At age four, Jessica White lost most of her hearing through bacterial meningitis. Growing up in an isolated rural community among hearing people, she was raised as a hearing person. She wasn’t taught to sign.
As an adult researcher, White discovered the story of Maud Praed, the deaf daughter of 19th-century Queensland novelist Rosa Praed, who was taught to speak rather than sign despite having no hearing at all. White realised how difficult her and Maud's lives had been because of the expectation that deaf people should be like hearing people – rather than learning their own language and culture.
In Hearing Maud – a highly unusual and original work of creative nonfiction – White unpicks the connections and intersections between Maud Praed’s life and her own. She delves, too, into the history of deafness in Australian literature, both by and about deaf people. White's eloquent and affecting account of her own daily frustrations with hearing tells us both how much and how little things have changed since Maud lived. Have we really evolved in our understanding of speech and deafness?

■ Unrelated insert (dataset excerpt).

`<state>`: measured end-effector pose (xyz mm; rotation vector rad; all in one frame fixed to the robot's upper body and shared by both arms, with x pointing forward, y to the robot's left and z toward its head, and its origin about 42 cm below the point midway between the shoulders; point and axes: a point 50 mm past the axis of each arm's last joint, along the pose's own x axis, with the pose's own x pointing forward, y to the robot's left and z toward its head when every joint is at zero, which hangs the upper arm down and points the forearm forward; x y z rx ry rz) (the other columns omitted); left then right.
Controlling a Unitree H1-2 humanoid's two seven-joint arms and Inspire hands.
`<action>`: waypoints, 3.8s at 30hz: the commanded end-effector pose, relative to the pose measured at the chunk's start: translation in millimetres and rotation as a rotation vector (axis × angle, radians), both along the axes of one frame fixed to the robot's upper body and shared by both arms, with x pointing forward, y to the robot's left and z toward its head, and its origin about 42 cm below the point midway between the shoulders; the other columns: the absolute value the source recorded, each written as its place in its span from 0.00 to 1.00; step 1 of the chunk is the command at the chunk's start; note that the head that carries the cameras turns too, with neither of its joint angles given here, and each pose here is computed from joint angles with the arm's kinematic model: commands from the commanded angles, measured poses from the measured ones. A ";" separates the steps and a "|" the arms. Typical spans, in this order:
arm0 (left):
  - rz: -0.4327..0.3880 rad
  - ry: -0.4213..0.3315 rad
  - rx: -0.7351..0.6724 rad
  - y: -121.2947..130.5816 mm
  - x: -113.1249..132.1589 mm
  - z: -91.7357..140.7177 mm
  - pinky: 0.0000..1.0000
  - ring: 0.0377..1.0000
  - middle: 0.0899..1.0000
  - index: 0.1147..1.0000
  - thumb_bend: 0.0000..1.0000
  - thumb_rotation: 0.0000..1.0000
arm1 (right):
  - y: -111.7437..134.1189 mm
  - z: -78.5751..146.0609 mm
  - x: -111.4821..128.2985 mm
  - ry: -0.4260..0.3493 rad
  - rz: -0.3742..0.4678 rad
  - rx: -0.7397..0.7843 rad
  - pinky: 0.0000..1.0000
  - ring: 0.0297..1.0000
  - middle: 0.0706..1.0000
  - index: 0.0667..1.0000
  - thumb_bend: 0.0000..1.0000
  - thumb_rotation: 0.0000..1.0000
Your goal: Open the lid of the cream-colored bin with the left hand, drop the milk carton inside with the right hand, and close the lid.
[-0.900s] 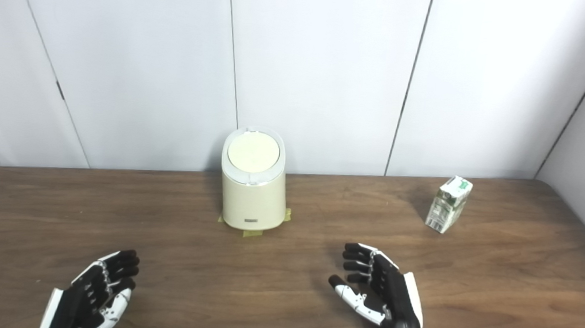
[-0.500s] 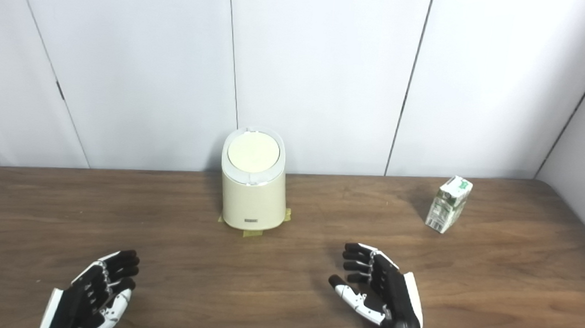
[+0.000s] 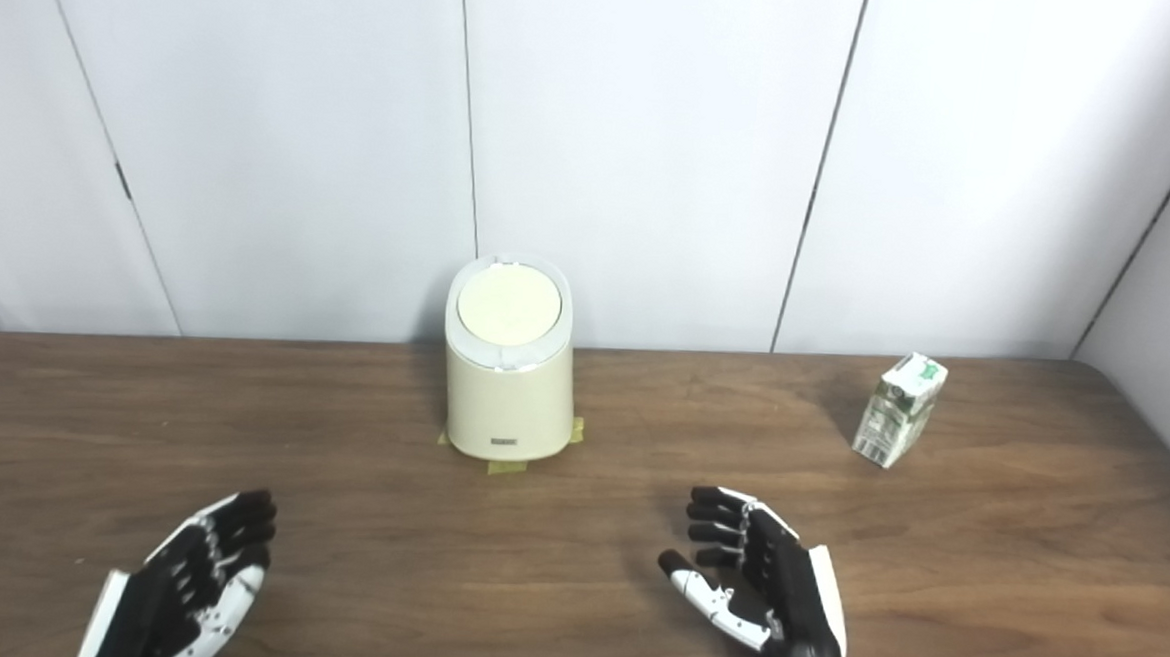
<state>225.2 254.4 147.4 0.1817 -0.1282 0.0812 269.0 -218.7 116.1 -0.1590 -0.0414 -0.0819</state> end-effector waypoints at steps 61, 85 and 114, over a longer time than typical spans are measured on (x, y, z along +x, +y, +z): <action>0.183 0.045 0.705 -117.0 266.6 127.6 1.00 1.00 1.00 1.00 0.95 0.21 | 18.5 14.2 3.4 -0.021 0.062 -0.052 0.58 0.65 0.67 0.65 0.30 0.00; 0.129 0.009 0.731 -132.7 268.9 130.9 1.00 1.00 1.00 1.00 1.00 0.42 | 20.7 13.9 5.7 -0.014 0.070 -0.085 0.58 0.65 0.66 0.65 0.30 0.00; 0.243 0.032 1.363 -118.6 275.6 123.4 1.00 1.00 1.00 1.00 0.80 0.00 | 16.9 12.5 6.0 -0.007 0.069 -0.098 0.59 0.65 0.66 0.65 0.30 0.00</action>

Part memoir and part biography, Hearing Maud is about finding kindred spirits in history. Join this singular voice in Australian literature for a discussion with Fiona Wright about writing, disability, and how we try, and fail, and try again to understand each other.
Readings will be our bookseller for this event.
This event will be Auslan interpeted.
Featuring
Jessica White
Jessica White is the author of A Curious Intimacy (Viking, 2007), for which she was named a Sydney Morning Herald Best Young Novelist, and Entitlement (Viking, 2012). Jessica’s work has appeared widely in literary journals, including Meanjin, Southerly, Review of Australian Fiction, Overland, Island and Griffith Review, as well as numerous academic publications. She has also been shortlisted or longlisted for prizes such as the Commonwealth Short Story Prize, the Calibre Prize, the Elizabeth Jolley Prize and the Peter Blazey Award for life writing. She currently researches and lectures at the University of Queensland.
Fiona Wright
Fiona Wright is a writer, editor and critic. Her book of essays Small Acts of Disappearance won the 2016 Kibble Award and was shortlisted for the 2016 Stella Prize. Her poetry collections are Knuckled and Domestic Interior, and ...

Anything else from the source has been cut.